OHTABOOKSTANDでは、全3章の冒頭部分を3日間にわたって公開しています。
第3回目(最終回)は、第三章より。
「戸田さんって、女って感じも男って感じも両方しないんですね」
と小谷さんが言った。アップルパイの熱で溶けたバニラアイスをフォークでなめらかに掬いながら、それが良いことでも悪いことでもないという声と表情で、薄いピンク色の唇を浅く動かしている。
「嫌な言葉に聞こえたら申し訳ないんですけど、すごくそれがいいなっていう意味で。ほら、この業界、すごく女の子っぽい人とか、男っぽい人はそれぞれいるし、それぞれのぽさの割合がどのくらいかな、っていつも思いながら話しているんですけど、バランスがどうとかじゃなくて、戸田さんはどっちでもべつにないっていう感じがして」
そう話している彼女も、男っぽい感じも女っぽい感じもあまりしない、さっぱりしたバニラアイスクリームのような人に見えた。このアダルト女優として一線で活躍し続けている人の中ではかなりめずらしい雰囲気をまとっている彼女と、仕事で共演したのはわずか二、三度のことだった。
AVの撮影で共演すると、裸を見せ合う以上にこの仕事における現場でのシンプルな身体的過酷さや、売り物であるがゆえ丁重に扱い合わなければならない肉体に対する気遣いから、言葉でのやり取り以上に心の中に互いに対する慈しみのような念を抱くことは少なくない。

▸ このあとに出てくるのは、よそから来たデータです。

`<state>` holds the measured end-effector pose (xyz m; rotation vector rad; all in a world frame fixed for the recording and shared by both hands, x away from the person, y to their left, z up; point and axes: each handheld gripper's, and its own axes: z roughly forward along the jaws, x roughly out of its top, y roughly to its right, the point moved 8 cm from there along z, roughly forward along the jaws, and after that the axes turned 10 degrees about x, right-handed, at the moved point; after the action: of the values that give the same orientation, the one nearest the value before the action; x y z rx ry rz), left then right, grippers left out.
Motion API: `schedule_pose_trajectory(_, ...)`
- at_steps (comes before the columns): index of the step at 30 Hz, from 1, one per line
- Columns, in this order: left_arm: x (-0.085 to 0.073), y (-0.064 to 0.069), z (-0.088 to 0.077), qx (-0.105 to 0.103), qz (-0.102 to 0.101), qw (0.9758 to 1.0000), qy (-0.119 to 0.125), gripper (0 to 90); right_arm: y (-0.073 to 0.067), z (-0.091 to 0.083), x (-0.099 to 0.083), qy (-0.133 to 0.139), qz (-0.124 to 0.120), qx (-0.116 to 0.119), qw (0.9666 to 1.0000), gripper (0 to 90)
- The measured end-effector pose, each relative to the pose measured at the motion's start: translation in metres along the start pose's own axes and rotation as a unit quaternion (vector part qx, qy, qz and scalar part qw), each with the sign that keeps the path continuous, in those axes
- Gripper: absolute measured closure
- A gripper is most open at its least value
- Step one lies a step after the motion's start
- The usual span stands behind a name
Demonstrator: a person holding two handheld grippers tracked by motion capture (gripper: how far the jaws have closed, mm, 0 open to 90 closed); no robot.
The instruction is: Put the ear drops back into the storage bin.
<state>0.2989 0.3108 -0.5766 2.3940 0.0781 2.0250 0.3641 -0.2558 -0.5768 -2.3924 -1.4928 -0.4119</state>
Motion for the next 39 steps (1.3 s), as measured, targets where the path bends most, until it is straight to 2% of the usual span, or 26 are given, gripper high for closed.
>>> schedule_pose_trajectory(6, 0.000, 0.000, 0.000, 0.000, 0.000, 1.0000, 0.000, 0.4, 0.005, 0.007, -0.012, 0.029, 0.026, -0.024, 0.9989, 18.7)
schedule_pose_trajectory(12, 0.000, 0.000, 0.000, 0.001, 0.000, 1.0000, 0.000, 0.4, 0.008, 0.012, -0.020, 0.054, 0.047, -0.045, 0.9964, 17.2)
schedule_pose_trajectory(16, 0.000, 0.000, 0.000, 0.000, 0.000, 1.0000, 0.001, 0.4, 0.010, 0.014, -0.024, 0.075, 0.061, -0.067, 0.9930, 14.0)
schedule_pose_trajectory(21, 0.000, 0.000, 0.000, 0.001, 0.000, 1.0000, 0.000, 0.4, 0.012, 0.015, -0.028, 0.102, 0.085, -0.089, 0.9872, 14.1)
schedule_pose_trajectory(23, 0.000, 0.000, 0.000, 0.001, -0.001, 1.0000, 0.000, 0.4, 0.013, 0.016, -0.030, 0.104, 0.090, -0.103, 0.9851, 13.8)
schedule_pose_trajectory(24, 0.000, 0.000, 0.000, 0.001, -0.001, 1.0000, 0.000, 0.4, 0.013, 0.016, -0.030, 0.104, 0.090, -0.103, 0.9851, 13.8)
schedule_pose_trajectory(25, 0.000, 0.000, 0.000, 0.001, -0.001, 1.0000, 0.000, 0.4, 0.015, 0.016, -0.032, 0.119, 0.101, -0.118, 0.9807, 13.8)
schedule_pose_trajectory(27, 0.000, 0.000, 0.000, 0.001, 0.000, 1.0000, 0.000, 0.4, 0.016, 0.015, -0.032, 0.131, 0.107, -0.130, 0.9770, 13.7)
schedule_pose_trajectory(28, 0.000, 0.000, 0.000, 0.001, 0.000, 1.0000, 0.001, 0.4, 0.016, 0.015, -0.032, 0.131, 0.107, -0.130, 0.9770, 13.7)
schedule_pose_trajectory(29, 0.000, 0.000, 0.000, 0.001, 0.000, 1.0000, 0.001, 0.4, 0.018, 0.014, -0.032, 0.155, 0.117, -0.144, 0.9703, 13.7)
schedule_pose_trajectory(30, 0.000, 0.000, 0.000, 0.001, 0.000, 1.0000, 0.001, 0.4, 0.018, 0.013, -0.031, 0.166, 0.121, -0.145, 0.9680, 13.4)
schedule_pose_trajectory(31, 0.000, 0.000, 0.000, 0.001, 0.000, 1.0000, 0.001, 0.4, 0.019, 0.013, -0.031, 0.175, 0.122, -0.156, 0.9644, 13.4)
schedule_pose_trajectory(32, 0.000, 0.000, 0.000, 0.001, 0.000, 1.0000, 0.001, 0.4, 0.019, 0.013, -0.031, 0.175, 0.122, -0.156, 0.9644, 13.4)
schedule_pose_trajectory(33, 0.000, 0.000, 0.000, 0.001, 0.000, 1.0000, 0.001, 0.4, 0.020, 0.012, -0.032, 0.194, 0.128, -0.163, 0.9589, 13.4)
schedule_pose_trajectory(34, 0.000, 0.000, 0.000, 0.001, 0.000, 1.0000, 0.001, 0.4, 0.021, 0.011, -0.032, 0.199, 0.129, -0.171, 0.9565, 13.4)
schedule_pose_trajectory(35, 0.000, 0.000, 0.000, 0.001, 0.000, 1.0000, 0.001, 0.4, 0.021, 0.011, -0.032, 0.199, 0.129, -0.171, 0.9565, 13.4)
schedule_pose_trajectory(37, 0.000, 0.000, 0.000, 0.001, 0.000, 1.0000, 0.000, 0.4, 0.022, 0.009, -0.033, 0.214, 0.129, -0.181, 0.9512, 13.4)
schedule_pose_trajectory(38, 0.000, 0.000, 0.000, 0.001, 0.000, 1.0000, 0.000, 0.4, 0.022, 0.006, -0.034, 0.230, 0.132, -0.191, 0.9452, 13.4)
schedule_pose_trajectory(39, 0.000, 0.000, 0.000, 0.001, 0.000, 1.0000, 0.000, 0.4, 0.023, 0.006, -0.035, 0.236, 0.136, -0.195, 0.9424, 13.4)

わたしたちのような単体女優の場合、たいてい、ひとつの現場には自分ひとりしか女優がおらず、現場スタッフたちからどんなにやさしく扱ってもらっても、どんなに良くしてもらっても、どんなくだらない冗談で笑い合って同じ種類の宅配弁当を食べても、ここで、今日、服を着た人たちのなかで裸になるのはわたしと共演男優たちだけで、そのなかでもメインの被写体としてカメラからずっと、あらゆる角度からフォーカスを合わされ続けているのはただひとり自分だけなのだ、という状況の中を丸一日生きるのだから、どうしたって孤独だった。
普通に生きていると、自分以外のすべての女の子たちが、自分よりかはずっとましな人生を生きているように思えることがある。それはAV女優という同業の女の子たちに対してであっても例に漏れずで、なんだかみんな、きれいで、性格もよく、周りの人にも好かれていて、お金もあって、それを使って自分を磨いたり高レベルな女の子に見えるように意図したブランド品を揃えたりすることに糸目がなく、とても光って見えるときがあった。
ツイッターに貼られた自撮り写真にきらめくルイ・ヴィトンのネックレス。芸能人御用達ラウンジの薄暗い明かりとカクテルの写真が貼られるインスタグラムの親しい友達ストーリーズ。ペットボトルさえ入らないイヴ・サンローランのミニバッグ。ラジオで共演したお笑い芸人から繫がってメンズアイドルと同棲している女の子の噂。一年前にはチャームポイントなんです、と笑っていた大きなほくろを摘出する過程を載せたYoutube動画、PRのハッシュタグ。◯◯ちゃんみたいになりたくて同じクリニックで整形しました! という無邪気なコメント。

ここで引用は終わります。